_Work to complete_
The required lines are those that contain "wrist"; pull them out of the data and copy them.

-- Given information follows --

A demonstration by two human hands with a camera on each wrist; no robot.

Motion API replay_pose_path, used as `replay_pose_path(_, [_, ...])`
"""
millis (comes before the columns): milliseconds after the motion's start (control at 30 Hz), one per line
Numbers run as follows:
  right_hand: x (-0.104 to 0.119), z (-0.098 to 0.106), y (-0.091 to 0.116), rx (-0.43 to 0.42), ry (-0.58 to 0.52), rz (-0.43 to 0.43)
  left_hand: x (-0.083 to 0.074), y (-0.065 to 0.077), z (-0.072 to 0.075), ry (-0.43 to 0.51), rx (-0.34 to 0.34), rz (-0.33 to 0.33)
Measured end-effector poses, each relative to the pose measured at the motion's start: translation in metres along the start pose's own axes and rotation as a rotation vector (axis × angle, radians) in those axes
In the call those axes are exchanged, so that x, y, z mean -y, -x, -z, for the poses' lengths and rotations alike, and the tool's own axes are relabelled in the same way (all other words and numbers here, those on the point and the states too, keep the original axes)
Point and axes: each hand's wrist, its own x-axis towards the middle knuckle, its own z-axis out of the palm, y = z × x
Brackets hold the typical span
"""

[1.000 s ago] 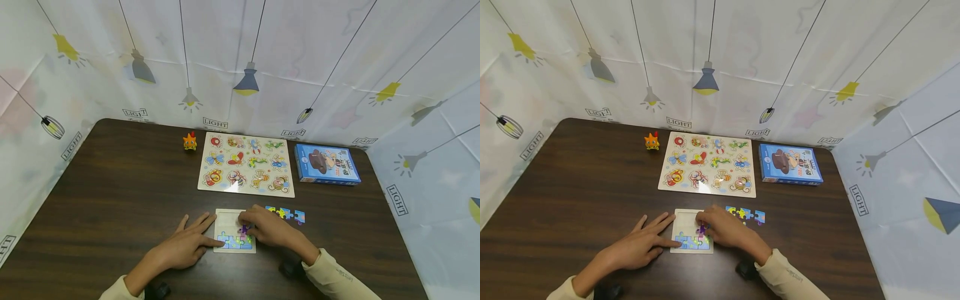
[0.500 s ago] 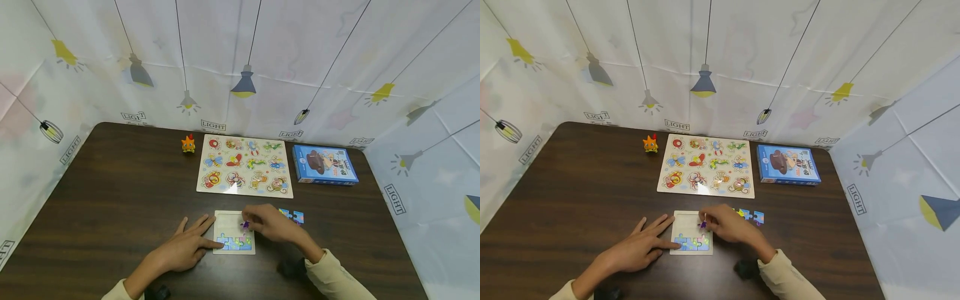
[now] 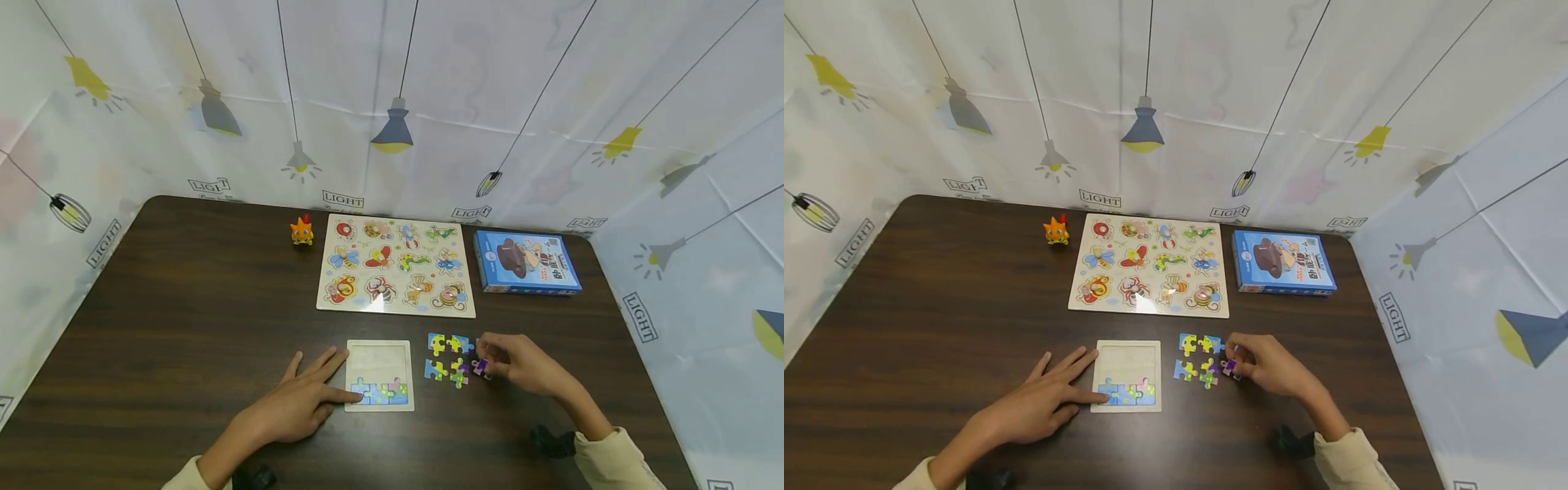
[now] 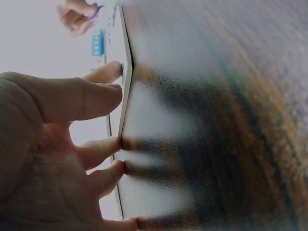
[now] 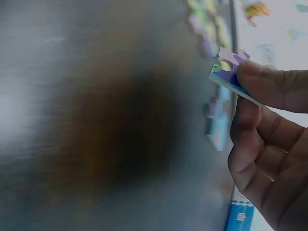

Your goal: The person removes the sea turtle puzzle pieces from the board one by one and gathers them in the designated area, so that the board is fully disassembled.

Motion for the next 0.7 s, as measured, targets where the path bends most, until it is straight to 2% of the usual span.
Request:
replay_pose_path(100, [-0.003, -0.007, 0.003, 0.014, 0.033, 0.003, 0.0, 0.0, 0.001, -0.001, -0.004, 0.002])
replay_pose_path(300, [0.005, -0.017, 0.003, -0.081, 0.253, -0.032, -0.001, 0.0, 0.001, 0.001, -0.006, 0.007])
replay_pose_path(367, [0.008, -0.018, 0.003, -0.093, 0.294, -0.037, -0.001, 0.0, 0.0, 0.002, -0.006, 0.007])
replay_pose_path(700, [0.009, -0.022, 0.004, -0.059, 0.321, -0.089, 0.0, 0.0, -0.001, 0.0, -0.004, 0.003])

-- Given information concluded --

_Problem solution_
A demonstration by two human hands with a camera on each wrist; no robot.
Point and axes: each hand's wrist, its own x-axis towards the middle knuckle, its own z-axis out of the palm, y = z × x

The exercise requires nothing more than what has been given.